Process isn’t everything. Some of the most critical wins or losses come from having a cohesive team. Everyone should understand how the team operates, and each person should feel like a valuable player.
Here are some ideas for how to cultivate this remotely:
Work Together: If members of your team are feeling disconnected, try having a group sit on a conference call while working for a while. Hearing teammates typing can make the work feel more like it does in a shared office, and creates an opportunity for “hallway chat” or “throwing a question into the air,” like they normally would. While some might cringe at the idea of sitting on a mostly quiet call, having the opportunity to talk through questions in the moment in a casual conversation is otherwise hard to replicate, even with communication platforms like Slack.

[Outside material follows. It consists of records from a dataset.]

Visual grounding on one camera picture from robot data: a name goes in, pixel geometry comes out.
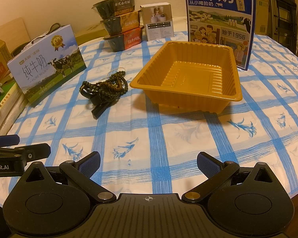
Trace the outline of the black strap wristwatch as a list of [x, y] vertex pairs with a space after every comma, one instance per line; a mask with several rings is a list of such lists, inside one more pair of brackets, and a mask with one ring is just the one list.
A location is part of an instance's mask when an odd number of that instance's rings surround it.
[[92, 102], [94, 108], [91, 113], [95, 119], [98, 119], [103, 112], [118, 100], [118, 95], [105, 95], [102, 91], [93, 91], [88, 89], [87, 86], [79, 88], [81, 95]]

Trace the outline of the orange plastic tray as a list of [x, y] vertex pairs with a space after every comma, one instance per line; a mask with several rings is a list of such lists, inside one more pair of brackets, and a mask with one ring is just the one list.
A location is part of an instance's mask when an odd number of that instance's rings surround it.
[[199, 42], [165, 42], [130, 86], [157, 104], [217, 114], [243, 98], [232, 48]]

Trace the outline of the blue checked tablecloth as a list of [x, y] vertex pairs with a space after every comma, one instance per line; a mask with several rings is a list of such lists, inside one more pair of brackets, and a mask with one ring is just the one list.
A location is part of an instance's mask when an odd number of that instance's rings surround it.
[[115, 194], [183, 194], [205, 180], [196, 165], [204, 151], [243, 167], [265, 162], [290, 196], [298, 193], [298, 57], [267, 36], [256, 35], [248, 70], [238, 72], [243, 98], [220, 115], [154, 104], [129, 89], [98, 119], [79, 93], [83, 81], [117, 70], [131, 81], [164, 44], [143, 41], [114, 53], [102, 39], [80, 46], [86, 70], [36, 107], [26, 106], [10, 129], [21, 145], [48, 143], [45, 165], [101, 155], [92, 179]]

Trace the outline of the bottom red noodle bowl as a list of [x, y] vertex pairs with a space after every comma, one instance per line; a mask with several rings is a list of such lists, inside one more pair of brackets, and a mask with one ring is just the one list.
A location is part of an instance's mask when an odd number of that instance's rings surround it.
[[104, 37], [104, 40], [108, 42], [113, 52], [121, 52], [142, 42], [143, 28], [144, 26], [140, 25], [135, 29], [128, 30], [118, 35], [107, 35]]

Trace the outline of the flat cardboard box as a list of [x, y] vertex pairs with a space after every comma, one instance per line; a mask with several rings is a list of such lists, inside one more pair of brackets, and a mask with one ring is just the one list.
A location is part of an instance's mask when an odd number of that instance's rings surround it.
[[75, 32], [75, 38], [78, 45], [82, 45], [90, 40], [104, 37], [108, 34], [102, 23], [97, 23]]

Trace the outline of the middle orange noodle bowl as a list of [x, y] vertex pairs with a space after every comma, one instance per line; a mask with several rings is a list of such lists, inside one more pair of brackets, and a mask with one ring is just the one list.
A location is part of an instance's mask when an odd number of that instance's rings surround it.
[[115, 36], [123, 32], [135, 29], [140, 25], [140, 12], [132, 11], [120, 16], [112, 17], [106, 20], [102, 20], [110, 36]]

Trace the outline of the blue tall milk carton box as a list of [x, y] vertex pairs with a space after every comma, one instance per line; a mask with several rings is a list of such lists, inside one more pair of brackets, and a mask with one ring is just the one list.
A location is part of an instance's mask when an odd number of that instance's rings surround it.
[[255, 31], [256, 0], [186, 0], [188, 41], [232, 48], [247, 70]]

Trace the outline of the brown cardboard box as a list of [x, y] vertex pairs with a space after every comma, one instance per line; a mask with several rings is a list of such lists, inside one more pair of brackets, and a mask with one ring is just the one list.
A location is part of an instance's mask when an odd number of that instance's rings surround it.
[[268, 34], [269, 0], [256, 0], [255, 34]]

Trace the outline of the black folding ladder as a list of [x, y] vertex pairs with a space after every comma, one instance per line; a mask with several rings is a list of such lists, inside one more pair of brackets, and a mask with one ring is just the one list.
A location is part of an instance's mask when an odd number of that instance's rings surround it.
[[297, 20], [295, 0], [270, 0], [269, 37], [292, 53], [296, 52]]

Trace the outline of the top black noodle bowl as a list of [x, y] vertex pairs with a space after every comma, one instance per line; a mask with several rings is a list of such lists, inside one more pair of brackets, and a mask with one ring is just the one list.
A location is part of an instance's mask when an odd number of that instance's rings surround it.
[[135, 0], [103, 0], [92, 6], [102, 20], [121, 16], [135, 10]]

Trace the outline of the small white product box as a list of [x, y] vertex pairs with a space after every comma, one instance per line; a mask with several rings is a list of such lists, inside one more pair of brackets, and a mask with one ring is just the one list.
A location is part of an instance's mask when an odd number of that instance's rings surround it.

Play Together: Many people are feeling the weight of the extreme social changes that have resulted from mass sheltering-in-place. While the fact that this is a shared global experience is unique, remote workers and people in satellite offices have felt this same strain for years. At Google, geographically remote SRE teams would sometimes bake the same cupcakes, trying their best to get the product to be identical across countries.
Having lunch or happy hour on a video conference provides a forum to simulate some aspects of the social experiences that people are currently missing, and can provide a unique opportunity for people to connect with coworkers in a way they wouldn’t in person. Consider doing a “show and tell” happy hour, in which people share fun items or pets that they wouldn’t normally bring to the office. This could be something reflective of the culture where they live, like antique snowshoes, a funny hat, or a local coffee or beer from a favorite brewer. Trivia hour or multi-player games can also create opportunities for people to build friendships that will help them work better together the next time they’re rolling up their sleeves to fix an incident.
A lot has changed in the world in the last twelve years, but humans using technology to interact and solve new problems has stood the test of time. We are more global now than we ever were, and with a pandemic or without one, we are better set-up in 2020 to face the unknown crisis together, even if we are doing it in our pajamas.